Cette cohabitation possible soulève par ailleurs d’autres questions. Il est assez étonnant de constater que lorsque un humain bouscule un chien robot avec un coup de pied pour le déstabiliser – et prouver ainsi la performance de ses programmes algorithmiques qui calculent en temps réel sa position pour qu’il ne tombe pas – nous faisons preuve d’empathie pour la machine (j’ai d’ailleurs faillit écrire « lorsque un humain maltraite un chien robot »). Face à ces images, on ne peut s’empêcher de voir l’humain comme un bourreau alors que la machine n’éprouve ni douleur ni émotion.

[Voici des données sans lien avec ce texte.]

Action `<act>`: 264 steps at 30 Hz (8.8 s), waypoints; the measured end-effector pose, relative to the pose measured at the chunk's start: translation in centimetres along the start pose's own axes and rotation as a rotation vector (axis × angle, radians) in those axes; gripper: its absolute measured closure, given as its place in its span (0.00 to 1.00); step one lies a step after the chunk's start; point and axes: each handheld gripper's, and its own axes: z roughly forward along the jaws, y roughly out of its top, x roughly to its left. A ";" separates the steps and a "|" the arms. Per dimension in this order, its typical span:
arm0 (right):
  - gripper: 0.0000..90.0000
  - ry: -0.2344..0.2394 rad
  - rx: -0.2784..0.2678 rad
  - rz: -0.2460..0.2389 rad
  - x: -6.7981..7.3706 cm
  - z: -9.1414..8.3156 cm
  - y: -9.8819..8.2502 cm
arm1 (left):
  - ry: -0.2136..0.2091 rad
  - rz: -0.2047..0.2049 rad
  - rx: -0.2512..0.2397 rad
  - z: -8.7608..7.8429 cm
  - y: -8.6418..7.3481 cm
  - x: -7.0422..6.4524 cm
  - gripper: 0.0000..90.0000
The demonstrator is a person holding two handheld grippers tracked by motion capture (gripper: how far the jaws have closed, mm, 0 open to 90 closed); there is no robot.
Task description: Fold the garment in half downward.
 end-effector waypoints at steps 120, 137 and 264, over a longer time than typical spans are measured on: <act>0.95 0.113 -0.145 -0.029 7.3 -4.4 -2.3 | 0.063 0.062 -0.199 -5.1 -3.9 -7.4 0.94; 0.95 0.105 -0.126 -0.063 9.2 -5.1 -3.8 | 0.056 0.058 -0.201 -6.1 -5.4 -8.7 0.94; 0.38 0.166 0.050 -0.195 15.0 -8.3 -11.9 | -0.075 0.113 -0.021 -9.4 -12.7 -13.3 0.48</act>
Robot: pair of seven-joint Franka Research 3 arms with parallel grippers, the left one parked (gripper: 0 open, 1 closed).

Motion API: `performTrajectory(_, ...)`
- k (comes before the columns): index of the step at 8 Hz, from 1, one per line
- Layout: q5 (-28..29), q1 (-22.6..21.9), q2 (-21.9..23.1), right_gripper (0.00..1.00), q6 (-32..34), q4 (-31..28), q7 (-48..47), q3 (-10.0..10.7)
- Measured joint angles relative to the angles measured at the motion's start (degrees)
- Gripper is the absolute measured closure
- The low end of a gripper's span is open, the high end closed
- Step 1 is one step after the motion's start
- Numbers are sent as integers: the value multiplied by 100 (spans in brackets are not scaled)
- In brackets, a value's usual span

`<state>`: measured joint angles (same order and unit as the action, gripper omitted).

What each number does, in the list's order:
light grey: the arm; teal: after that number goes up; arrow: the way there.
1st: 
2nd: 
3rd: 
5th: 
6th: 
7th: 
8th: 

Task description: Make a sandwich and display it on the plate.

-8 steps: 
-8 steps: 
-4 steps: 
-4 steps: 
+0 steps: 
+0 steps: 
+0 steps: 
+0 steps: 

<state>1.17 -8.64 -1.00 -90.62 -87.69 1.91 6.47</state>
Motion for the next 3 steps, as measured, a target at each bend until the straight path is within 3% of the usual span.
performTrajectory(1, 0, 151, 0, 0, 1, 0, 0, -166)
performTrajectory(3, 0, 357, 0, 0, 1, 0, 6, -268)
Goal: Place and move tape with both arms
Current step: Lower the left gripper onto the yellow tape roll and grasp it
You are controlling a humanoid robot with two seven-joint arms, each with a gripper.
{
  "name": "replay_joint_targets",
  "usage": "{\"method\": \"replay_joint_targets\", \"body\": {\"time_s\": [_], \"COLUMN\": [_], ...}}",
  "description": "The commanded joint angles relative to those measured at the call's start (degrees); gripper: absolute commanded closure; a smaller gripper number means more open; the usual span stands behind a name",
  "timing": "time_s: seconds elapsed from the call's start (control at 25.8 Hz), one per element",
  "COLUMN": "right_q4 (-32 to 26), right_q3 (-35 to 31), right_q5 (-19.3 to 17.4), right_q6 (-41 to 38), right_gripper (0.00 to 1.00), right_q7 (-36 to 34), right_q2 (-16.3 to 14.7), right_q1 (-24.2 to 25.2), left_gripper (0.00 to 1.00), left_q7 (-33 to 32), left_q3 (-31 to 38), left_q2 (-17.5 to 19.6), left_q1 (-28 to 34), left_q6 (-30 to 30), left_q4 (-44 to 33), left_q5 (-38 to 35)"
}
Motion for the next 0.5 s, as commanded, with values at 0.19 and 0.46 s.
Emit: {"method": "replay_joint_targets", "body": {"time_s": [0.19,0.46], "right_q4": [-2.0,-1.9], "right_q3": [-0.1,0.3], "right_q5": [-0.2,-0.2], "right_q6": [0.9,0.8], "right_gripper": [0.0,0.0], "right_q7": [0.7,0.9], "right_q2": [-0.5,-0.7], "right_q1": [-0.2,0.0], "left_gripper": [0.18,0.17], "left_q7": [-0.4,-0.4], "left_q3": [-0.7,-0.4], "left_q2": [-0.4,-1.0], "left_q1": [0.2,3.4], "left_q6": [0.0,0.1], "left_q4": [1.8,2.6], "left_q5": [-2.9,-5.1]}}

À l’heure actuelle, combien même les recherches en intelligence artificielle avancent à grand pas, elle reste encore à un stade embryonnaire de son développement. Quoi que… Google vient d’annoncer que dans le cadre de ses recherche sur le Deep Learning, à savoir la manière dont des ordinateurs peuvent évoluer de façon autonome grâce à des algorithmes, son programme de recherche en intelligence artificielle Google Brain vient de franchir un grand cap. Comme nous le précise le Science Post,

« les chercheurs sont parvenus à faire communiquer deux IA nommées Alice et Bob entre elles, alors que de son côté, une troisième IA du nom d’Eve avait pour but d’intercepter leurs communications. Alors qu’ils n’avaient mis aucun algorithme spécifique en place, les chercheurs ont constaté que ces deux ordinateurs ont sécurisé leurs communications par le biais d’un chiffrement qu’ils avaient eux-mêmes développé. Si la troisième IA est parvenue à intercepter certaines communications, la majorité d’entre elles sont restées indéchiffrables. Ce n’est là qu’un début, mais cela donne une idée du futur des intelligences artificielles qui pourront ainsi être capables de communiquer dans un langage unique que nous ou d’autres ordinateurs ne pourrons peut-être pas déchiffrer ».

Science Post

De telles avancées techniques sont, certes, remarquables, mais s’inscrivent dans un contexte de laboratoire, bien loin due toute autonomie. Sarah Connor peut ouvrir sa porte sans sortir son flingue et Skynet retourner à ses calculs.